## What this task involves
Copy each entry below exactly as it reads.

## Data provided
►

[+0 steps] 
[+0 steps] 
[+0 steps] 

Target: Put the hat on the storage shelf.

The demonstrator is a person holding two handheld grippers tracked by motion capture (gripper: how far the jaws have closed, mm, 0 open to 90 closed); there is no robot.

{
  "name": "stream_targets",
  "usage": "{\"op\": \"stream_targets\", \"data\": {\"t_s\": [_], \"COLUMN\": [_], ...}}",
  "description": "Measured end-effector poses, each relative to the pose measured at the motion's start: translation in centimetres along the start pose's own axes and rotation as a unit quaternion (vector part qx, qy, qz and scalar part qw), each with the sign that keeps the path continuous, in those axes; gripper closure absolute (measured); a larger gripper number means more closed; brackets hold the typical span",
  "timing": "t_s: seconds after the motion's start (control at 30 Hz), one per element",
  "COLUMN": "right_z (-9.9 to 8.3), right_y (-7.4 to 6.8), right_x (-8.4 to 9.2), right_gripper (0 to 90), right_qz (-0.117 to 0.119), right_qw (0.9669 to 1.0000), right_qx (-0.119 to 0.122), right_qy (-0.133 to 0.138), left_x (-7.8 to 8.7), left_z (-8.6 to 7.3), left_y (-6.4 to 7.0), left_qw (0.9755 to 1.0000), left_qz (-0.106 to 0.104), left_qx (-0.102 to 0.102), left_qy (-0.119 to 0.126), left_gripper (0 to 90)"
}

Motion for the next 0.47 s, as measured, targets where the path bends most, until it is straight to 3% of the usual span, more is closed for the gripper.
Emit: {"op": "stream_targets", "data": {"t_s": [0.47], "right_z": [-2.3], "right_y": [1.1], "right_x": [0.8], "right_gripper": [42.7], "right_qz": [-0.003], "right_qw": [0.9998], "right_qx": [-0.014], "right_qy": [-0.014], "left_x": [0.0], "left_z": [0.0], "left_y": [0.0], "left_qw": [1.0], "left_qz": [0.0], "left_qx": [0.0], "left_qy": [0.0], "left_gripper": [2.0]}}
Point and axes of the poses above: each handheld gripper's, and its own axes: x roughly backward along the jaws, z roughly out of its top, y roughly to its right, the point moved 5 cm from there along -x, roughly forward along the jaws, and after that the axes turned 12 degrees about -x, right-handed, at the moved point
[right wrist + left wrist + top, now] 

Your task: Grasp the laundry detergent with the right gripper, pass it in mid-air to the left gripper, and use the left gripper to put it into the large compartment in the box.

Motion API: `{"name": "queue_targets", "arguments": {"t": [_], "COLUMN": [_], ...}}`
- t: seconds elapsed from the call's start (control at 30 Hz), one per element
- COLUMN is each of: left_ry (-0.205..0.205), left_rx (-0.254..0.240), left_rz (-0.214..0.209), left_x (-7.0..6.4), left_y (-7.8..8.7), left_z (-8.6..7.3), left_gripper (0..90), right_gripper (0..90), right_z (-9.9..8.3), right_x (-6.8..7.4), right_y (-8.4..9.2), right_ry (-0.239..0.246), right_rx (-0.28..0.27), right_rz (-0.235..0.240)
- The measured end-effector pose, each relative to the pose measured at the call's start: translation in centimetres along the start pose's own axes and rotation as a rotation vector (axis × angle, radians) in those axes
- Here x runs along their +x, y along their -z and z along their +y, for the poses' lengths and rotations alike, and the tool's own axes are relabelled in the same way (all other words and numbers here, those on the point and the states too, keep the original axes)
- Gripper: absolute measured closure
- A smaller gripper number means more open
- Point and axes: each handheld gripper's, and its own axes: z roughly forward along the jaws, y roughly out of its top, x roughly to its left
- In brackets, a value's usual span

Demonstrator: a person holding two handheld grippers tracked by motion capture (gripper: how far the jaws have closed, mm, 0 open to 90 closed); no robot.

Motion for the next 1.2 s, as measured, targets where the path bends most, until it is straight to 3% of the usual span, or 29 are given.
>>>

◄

## Output for this task
[+0 steps] 
[+0 steps] 
[+0 steps] 

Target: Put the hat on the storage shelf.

The demonstrator is a person holding two handheld grippers tracked by motion capture (gripper: how far the jaws have closed, mm, 0 open to 90 closed); there is no robot.

{
  "name": "stream_targets",
  "usage": "{\"op\": \"stream_targets\", \"data\": {\"t_s\": [_], \"COLUMN\": [_], ...}}",
  "description": "Measured end-effector poses, each relative to the pose measured at the motion's start: translation in centimetres along the start pose's own axes and rotation as a unit quaternion (vector part qx, qy, qz and scalar part qw), each with the sign that keeps the path continuous, in those axes; gripper closure absolute (measured); a larger gripper number means more closed; brackets hold the typical span",
  "timing": "t_s: seconds after the motion's start (control at 30 Hz), one per element",
  "COLUMN": "right_z (-9.9 to 8.3), right_y (-7.4 to 6.8), right_x (-8.4 to 9.2), right_gripper (0 to 90), right_qz (-0.117 to 0.119), right_qw (0.9669 to 1.0000), right_qx (-0.119 to 0.122), right_qy (-0.133 to 0.138), left_x (-7.8 to 8.7), left_z (-8.6 to 7.3), left_y (-6.4 to 7.0), left_qw (0.9755 to 1.0000), left_qz (-0.106 to 0.104), left_qx (-0.102 to 0.102), left_qy (-0.119 to 0.126), left_gripper (0 to 90)"
}

Motion for the next 0.47 s, as measured, targets where the path bends most, until it is straight to 3% of the usual span, more is closed for the gripper.
Emit: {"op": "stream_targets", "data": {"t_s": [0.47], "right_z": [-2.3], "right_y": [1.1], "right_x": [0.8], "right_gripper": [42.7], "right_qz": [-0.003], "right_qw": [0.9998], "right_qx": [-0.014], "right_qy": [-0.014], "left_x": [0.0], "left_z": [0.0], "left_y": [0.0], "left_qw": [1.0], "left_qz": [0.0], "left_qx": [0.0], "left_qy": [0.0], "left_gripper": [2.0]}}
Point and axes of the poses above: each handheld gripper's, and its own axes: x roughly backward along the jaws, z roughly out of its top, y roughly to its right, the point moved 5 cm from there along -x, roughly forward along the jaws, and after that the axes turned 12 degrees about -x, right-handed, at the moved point
[right wrist + left wrist + top, now] 

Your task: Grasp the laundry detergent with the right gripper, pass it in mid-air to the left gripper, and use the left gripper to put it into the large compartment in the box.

Motion API: `{"name": "queue_targets", "arguments": {"t": [_], "COLUMN": [_], ...}}`
- t: seconds elapsed from the call's start (control at 30 Hz), one per element
- COLUMN is each of: left_ry (-0.205..0.205), left_rx (-0.254..0.240), left_rz (-0.214..0.209), left_x (-7.0..6.4), left_y (-7.8..8.7), left_z (-8.6..7.3), left_gripper (0..90), right_gripper (0..90), right_z (-9.9..8.3), right_x (-6.8..7.4), right_y (-8.4..9.2), right_ry (-0.239..0.246), right_rx (-0.28..0.27), right_rz (-0.235..0.240)
- The measured end-effector pose, each relative to the pose measured at the call's start: translation in centimetres along the start pose's own axes and rotation as a rotation vector (axis × angle, radians) in those axes
- Here x runs along their +x, y along their -z and z along their +y, for the poses' lengths and rotations alike, and the tool's own axes are relabelled in the same way (all other words and numbers here, those on the point and the states too, keep the original axes)
- Gripper: absolute measured closure
- A smaller gripper number means more open
- Point and axes: each handheld gripper's, and its own axes: z roughly forward along the jaws, y roughly out of its top, x roughly to its left
- In brackets, a value's usual span

Demonstrator: a person holding two handheld grippers tracked by motion capture (gripper: how far the jaws have closed, mm, 0 open to 90 closed); no robot.

Motion for the next 1.2 s, as measured, targets where the path bends most, until it is straight to 3% of the usual span, or 29 are given.
>>>

This is the complete output for the exercise.